■ **Directions for this task**
Restate word for word the section of the entries that opens at the line containing "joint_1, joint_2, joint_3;" and closes at the line containing "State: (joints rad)", both lines kept, pictures dropped.

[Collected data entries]
- - -
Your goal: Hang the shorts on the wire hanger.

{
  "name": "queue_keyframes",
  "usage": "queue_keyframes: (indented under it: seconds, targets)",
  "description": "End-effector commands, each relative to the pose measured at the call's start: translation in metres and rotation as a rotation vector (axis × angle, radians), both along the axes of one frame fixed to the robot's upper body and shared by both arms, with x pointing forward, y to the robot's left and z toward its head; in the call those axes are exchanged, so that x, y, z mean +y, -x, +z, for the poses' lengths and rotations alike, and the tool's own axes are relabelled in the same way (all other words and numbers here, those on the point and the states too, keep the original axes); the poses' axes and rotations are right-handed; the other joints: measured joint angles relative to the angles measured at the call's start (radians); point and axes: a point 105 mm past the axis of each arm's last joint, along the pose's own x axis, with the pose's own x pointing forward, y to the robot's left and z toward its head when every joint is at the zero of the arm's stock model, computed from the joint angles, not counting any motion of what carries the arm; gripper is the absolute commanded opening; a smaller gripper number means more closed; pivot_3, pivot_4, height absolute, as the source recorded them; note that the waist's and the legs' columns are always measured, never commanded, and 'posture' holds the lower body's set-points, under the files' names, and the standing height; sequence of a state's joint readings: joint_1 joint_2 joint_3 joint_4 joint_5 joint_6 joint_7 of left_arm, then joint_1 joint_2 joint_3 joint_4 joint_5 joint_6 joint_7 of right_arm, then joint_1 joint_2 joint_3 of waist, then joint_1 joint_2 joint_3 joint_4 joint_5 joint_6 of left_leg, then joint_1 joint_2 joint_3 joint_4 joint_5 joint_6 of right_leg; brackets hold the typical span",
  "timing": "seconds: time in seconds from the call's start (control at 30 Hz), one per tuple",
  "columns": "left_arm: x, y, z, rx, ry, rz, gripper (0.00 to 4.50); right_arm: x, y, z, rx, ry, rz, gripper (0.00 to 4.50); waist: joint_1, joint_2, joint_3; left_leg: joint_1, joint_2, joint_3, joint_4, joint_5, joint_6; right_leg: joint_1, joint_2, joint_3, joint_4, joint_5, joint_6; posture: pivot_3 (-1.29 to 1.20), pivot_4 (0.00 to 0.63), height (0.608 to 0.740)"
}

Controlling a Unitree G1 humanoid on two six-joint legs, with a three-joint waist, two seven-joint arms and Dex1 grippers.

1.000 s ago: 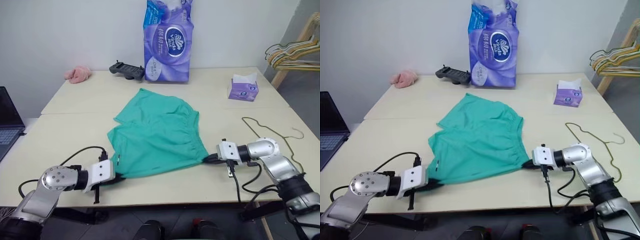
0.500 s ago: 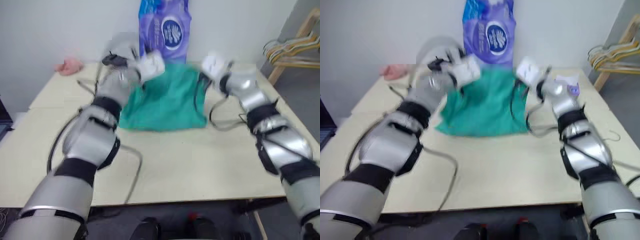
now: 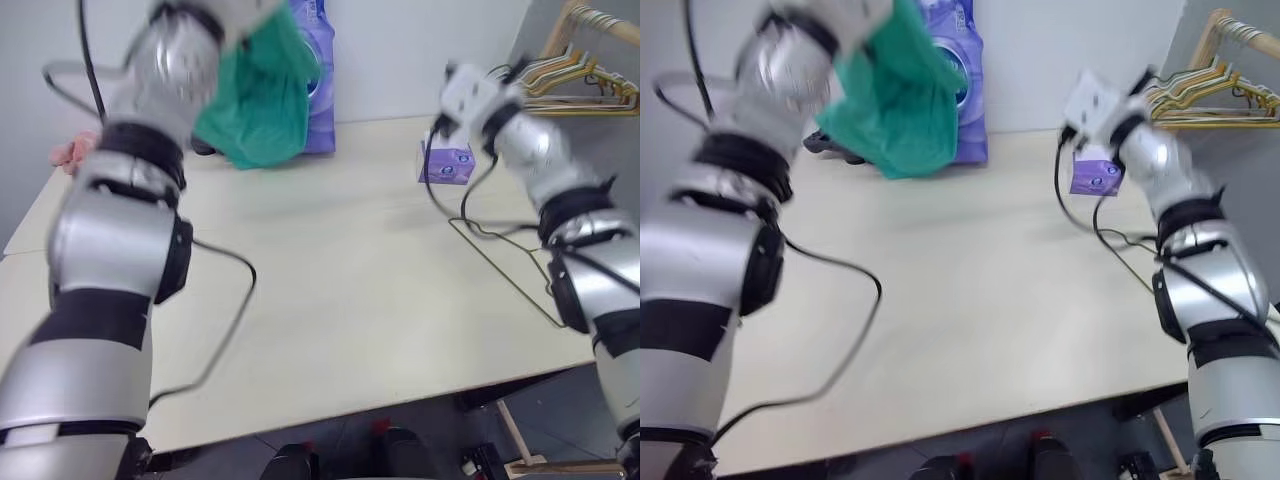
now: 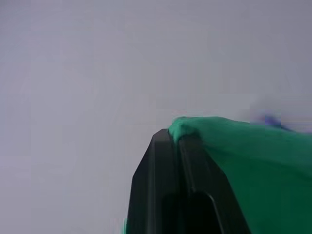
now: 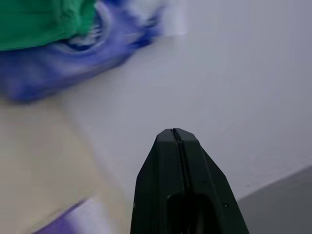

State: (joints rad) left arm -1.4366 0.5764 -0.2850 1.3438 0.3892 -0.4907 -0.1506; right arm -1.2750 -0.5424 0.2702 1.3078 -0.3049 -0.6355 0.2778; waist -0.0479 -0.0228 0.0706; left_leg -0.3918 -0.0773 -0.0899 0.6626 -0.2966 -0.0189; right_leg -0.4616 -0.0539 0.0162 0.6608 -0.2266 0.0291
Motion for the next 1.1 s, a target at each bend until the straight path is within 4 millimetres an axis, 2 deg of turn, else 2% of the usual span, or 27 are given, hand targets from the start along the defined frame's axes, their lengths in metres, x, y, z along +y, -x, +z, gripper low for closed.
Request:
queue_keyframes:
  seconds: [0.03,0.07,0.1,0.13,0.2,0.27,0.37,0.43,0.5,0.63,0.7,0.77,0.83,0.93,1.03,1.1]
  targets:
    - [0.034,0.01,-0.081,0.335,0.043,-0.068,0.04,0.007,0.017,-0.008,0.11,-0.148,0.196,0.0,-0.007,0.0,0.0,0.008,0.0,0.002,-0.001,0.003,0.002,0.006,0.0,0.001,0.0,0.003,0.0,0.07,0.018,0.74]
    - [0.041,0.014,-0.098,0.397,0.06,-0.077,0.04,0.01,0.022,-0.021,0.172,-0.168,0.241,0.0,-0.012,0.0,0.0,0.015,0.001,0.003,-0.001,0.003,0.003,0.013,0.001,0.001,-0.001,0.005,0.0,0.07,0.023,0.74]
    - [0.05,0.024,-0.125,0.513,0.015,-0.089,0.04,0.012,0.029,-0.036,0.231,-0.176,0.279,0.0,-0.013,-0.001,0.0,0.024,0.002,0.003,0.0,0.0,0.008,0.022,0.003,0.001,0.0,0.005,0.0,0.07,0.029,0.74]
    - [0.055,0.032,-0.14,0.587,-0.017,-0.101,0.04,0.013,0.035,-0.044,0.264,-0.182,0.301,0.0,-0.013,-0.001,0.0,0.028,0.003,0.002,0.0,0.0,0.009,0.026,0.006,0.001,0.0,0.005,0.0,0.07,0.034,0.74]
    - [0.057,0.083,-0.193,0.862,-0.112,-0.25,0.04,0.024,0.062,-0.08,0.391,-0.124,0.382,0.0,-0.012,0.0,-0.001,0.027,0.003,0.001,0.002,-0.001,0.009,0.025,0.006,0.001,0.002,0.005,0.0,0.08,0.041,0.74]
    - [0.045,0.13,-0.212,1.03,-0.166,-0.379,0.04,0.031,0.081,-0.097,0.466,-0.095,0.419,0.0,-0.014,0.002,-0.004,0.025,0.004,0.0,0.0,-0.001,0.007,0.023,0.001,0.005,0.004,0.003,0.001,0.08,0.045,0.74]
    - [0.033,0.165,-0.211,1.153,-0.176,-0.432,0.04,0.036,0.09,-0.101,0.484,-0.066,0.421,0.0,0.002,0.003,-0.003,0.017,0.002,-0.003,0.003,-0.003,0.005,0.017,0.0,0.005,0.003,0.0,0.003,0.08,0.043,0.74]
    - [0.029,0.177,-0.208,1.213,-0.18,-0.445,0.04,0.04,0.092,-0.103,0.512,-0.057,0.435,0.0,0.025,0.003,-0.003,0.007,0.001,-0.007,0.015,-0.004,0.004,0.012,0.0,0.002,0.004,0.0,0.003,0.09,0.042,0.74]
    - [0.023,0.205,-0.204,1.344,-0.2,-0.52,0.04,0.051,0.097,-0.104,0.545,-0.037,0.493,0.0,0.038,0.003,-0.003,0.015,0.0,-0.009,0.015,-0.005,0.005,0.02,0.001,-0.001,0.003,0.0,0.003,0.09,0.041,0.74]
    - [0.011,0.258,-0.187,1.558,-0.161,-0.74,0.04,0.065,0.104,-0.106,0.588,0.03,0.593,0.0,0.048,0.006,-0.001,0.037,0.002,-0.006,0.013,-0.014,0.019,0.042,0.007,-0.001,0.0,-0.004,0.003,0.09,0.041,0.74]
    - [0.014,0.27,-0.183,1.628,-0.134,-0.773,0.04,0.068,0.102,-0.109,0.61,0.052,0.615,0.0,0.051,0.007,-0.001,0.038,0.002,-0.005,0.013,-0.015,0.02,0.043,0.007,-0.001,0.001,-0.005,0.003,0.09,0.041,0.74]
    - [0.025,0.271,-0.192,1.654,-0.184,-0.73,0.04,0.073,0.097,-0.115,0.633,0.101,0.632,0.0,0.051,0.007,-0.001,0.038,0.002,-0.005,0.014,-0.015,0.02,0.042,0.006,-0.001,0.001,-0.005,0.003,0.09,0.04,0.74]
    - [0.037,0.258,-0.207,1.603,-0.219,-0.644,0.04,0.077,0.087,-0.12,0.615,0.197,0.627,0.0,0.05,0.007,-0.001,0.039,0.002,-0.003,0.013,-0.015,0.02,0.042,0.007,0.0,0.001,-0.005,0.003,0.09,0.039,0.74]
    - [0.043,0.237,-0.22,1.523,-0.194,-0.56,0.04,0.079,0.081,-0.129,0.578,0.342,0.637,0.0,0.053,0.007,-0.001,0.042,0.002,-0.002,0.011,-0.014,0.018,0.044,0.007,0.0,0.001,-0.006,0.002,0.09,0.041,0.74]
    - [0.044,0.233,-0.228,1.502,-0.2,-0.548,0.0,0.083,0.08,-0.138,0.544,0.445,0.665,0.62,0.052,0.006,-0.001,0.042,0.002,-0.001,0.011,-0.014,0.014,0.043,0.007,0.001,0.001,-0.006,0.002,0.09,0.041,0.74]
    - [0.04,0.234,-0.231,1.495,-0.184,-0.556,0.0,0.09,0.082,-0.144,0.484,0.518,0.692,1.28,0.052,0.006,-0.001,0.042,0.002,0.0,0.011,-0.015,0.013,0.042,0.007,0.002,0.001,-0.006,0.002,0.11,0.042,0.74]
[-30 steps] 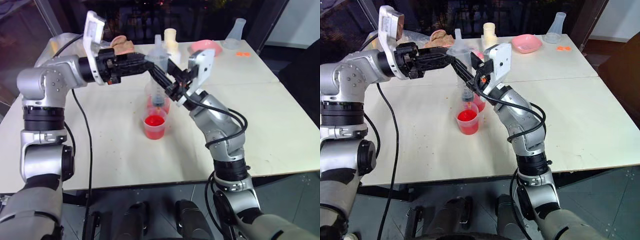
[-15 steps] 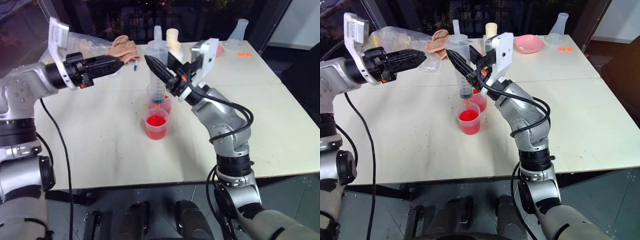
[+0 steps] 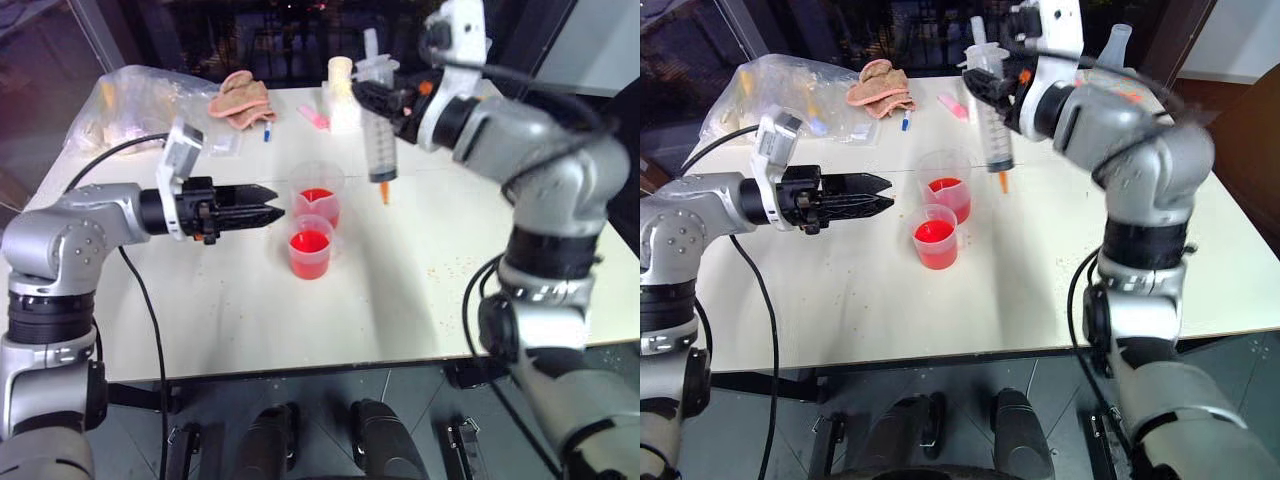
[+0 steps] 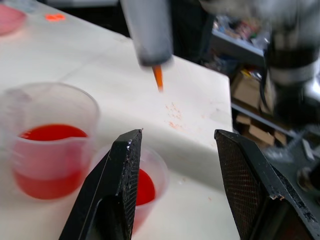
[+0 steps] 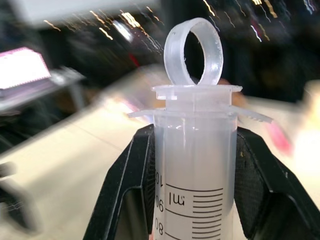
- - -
■ **Solution for this task**
  "columns": "left_arm: x, y, z, rx, ry, rz, gripper (0.00 to 4.50); right_arm: x, y, z, rx, ry, rz, gripper (0.00 to 4.50); waist: joint_1, joint_2, joint_3; left_leg: joint_1, joint_2, joint_3, joint_4, joint_5, joint_6; right_leg: joint_1, joint_2, joint_3, joint_4, joint_5, joint_6; posture: pivot_3 (-1.29 to 1.20), pivot_4 (0.00 to 0.63), height (0.608 to 0.740)"
}

Controlling a Unitree G1 humanoid on two six-joint legs, with a three-joint waist, two seven-joint arms and Dex1 grippers.

1.000 s ago: 
0.500 s ago: 
now: 
now: 
now: 

State: (joints rad) left arm -1.4366 0.5764 -0.2850 1.3438 0.3892 -0.4907 -0.1506; right arm -1.2750 -0.5424 0.2702 1.3078 -0.3049 -0.6355 0.2778; waist -0.0479 -0.0228 0.0706; left_leg -0.3918 -0.0773 -0.0899 0.6626 -0.2966 -0.0189; right_leg -0.4616 -0.0539 0.0162 0.6608 -0.2266 0.0291

No more work is needed on this answer.